The band’s ventures into the free verse/ beatnik realm are more obscure, and at first glance seem to derail the album’s projected consciousness-raising mission, even more so than the funk experiments do. Sonically “Red Angel Dragnet,” “Ghetto Defendant” and even “Death is a Star” are removed from the band’s typical aesthetic, thus rendering them somewhat inaccessible to Clash diehards and newcomers.
However, they are all essential to the album and the band’s catalogue. Although far removed from the band’s other work, these songs reveal the dedication to experimentation for which the band has become legendary. “Red Angel Dragnet” and “Ghetto Defendant” may be a far cry from the sonic identity of the band, but their topicality keeps them close to the core of the band’s ideology.
The band’s ability to create content that is so central to their identity, yet so different from their other material, even in the midst of turmoil is indeed a testament to their artistic power. “Death is a Star” on the other hand sounds as somewhat of an afterthought, revealing the turmoil that inevitably ruined the band.

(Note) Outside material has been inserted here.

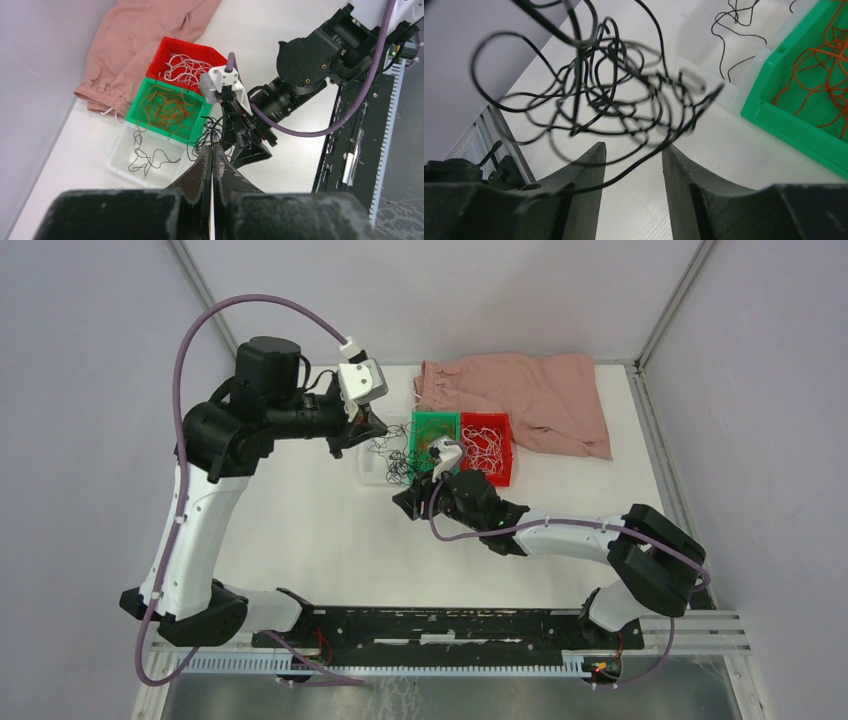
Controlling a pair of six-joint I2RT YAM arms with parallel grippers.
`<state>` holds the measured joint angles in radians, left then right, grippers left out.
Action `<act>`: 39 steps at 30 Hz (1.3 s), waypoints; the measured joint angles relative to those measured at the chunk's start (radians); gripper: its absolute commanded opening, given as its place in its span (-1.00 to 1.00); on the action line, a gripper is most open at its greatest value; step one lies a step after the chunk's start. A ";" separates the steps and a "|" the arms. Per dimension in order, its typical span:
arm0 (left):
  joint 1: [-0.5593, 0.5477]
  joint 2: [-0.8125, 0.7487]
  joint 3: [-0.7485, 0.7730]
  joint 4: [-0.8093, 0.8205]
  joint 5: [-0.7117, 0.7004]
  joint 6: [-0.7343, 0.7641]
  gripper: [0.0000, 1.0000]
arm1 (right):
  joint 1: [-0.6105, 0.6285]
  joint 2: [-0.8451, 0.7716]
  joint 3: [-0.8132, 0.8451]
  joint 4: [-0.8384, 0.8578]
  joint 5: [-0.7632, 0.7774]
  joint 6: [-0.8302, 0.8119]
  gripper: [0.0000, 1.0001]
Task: Untangle the cables
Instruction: Untie the cable.
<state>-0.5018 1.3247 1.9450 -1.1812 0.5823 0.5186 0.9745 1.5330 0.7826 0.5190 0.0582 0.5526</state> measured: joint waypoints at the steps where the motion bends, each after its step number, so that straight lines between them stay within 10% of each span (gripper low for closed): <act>1: 0.000 0.001 0.015 0.000 0.000 -0.004 -0.94 | 0.001 0.000 -0.002 0.008 0.006 0.001 0.02; 21: 0.000 -0.061 0.000 0.009 -0.032 0.008 -0.94 | 0.001 -0.496 -0.146 -0.162 -0.005 -0.024 0.46; 39: 0.000 -0.072 0.000 0.010 -0.004 0.029 -0.94 | 0.001 -0.304 0.115 -0.289 -0.139 -0.252 0.34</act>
<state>-0.5018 1.2526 1.9446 -1.1717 0.5785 0.5476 0.9752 1.2289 0.8974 0.2302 -0.0807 0.3008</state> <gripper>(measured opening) 0.032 0.676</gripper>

In the end, Combat Rock is a testament to an ambitious band who are unafraid to venture into unfamiliar territory and who are able to do so while still staying true to their beliefs.
No doubt, The Clash are one of the most, if not the most, influential band of the punk genre. While London Calling has become something of a creed, Combat Rock is evidence of what The Clash set out to do—to turn punk into something less based in sound and more based in content.
The varying styles the band worked in on Combat Rock are more accurately depicted as levels in which the band communicated their punk ideology, rather than as flailing attempts to attract listeners.
Undoubtedly, the band succeeded more on some levels than others, but their willful, fearless maneuverability through sounds and their consistently insightful lyrics is what made them The Clash a great band, and it is these elements that make Combat Rock a classic.